_PROBLEM TO WORK ON_. Give the number of lines in the entries below that contain "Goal". Write nothing besides it.

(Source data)
▶

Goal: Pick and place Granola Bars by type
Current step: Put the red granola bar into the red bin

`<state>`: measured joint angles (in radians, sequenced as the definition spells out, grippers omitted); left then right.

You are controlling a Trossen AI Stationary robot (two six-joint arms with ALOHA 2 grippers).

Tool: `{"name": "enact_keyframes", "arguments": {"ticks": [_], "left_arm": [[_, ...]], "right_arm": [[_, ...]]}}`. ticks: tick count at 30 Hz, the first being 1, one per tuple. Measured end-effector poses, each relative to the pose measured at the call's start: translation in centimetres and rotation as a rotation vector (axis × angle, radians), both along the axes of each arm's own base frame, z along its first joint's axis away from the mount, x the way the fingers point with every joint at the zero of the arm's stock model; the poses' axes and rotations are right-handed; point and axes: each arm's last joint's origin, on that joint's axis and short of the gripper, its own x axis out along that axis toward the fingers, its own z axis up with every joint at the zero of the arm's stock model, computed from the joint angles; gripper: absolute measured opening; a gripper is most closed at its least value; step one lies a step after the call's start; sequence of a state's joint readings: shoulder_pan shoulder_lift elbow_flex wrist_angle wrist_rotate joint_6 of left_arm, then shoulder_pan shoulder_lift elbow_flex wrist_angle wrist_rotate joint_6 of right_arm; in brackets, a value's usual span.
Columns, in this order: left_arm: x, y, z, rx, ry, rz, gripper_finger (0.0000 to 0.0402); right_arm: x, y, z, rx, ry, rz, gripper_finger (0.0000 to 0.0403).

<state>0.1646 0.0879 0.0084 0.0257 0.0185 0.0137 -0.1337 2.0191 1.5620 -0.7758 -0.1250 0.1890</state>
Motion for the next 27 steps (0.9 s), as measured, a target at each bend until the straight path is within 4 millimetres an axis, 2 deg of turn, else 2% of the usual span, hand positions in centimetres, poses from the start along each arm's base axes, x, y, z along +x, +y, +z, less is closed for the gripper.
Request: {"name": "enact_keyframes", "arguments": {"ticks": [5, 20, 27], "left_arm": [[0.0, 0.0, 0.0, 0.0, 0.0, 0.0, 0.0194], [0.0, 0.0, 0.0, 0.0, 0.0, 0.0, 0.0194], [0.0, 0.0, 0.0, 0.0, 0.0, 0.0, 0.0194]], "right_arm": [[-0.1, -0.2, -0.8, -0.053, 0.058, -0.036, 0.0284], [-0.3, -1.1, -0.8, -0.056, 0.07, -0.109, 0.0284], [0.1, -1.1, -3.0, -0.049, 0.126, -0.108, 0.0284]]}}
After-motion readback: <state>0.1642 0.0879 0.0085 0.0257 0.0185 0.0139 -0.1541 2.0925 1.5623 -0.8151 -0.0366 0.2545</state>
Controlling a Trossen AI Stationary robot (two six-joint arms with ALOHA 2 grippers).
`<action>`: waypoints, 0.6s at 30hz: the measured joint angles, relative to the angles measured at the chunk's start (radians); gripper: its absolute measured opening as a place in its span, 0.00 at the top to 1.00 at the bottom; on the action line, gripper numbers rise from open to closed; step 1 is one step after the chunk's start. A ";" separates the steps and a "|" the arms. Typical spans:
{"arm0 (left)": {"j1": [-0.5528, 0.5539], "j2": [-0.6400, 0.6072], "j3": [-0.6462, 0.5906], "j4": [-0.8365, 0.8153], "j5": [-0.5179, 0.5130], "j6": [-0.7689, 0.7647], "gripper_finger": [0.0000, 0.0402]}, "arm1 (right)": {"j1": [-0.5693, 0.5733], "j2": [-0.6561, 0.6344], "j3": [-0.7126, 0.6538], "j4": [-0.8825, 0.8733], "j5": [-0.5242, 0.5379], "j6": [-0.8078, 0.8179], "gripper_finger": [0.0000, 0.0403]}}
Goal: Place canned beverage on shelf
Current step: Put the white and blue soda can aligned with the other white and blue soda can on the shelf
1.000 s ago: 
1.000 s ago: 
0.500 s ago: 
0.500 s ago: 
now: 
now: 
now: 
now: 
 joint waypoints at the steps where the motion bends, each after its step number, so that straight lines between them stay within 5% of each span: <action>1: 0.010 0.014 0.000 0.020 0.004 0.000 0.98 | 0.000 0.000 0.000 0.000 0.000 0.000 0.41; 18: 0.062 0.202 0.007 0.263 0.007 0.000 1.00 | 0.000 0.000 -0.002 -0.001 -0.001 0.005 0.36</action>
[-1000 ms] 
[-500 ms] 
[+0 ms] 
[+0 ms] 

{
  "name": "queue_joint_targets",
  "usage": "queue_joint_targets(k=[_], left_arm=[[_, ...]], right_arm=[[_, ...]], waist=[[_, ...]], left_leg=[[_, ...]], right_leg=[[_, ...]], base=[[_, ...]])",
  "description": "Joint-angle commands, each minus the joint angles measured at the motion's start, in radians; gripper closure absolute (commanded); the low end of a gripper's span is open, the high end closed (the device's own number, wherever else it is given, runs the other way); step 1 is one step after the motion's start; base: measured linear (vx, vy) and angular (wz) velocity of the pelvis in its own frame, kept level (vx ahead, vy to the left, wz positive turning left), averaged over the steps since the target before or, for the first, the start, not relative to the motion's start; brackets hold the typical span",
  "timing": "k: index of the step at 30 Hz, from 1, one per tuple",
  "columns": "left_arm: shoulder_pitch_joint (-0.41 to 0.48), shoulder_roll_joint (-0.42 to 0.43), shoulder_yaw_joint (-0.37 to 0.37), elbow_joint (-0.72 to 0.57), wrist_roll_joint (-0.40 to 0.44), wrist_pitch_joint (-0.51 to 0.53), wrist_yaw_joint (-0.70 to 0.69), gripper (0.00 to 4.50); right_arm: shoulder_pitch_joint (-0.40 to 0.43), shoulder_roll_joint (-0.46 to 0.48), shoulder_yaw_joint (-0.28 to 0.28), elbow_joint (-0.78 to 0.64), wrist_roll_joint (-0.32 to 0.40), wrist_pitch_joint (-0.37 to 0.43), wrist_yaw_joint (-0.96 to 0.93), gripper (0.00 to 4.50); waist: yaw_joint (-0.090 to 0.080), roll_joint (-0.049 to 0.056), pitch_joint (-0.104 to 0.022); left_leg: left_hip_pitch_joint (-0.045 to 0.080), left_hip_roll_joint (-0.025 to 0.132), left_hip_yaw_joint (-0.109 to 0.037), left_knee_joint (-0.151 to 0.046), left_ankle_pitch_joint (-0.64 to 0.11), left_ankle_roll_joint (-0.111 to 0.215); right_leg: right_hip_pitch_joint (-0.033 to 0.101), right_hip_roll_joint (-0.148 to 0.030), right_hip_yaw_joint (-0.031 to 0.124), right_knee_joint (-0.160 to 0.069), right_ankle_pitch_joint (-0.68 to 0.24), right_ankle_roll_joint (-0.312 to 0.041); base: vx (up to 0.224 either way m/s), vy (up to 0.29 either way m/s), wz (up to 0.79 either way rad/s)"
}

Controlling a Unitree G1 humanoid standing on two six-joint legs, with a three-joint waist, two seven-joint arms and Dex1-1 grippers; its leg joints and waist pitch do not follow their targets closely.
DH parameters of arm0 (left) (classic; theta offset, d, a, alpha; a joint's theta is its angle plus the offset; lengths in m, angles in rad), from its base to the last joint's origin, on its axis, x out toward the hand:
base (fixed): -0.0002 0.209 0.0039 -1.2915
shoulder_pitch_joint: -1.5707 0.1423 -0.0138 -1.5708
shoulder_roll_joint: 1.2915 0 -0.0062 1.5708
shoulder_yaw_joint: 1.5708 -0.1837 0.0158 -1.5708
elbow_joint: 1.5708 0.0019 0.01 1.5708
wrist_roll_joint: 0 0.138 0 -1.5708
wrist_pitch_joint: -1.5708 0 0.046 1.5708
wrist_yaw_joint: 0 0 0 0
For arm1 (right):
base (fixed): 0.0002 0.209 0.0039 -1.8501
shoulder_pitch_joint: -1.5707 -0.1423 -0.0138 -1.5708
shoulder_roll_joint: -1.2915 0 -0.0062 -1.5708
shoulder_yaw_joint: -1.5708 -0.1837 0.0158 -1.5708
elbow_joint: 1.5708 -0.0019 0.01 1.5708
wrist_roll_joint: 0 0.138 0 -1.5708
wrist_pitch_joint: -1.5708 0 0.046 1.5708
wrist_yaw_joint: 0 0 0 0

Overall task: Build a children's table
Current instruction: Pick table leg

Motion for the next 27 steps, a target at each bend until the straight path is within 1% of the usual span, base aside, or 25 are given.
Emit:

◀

_RESPONSE TO THIS TASK_. 2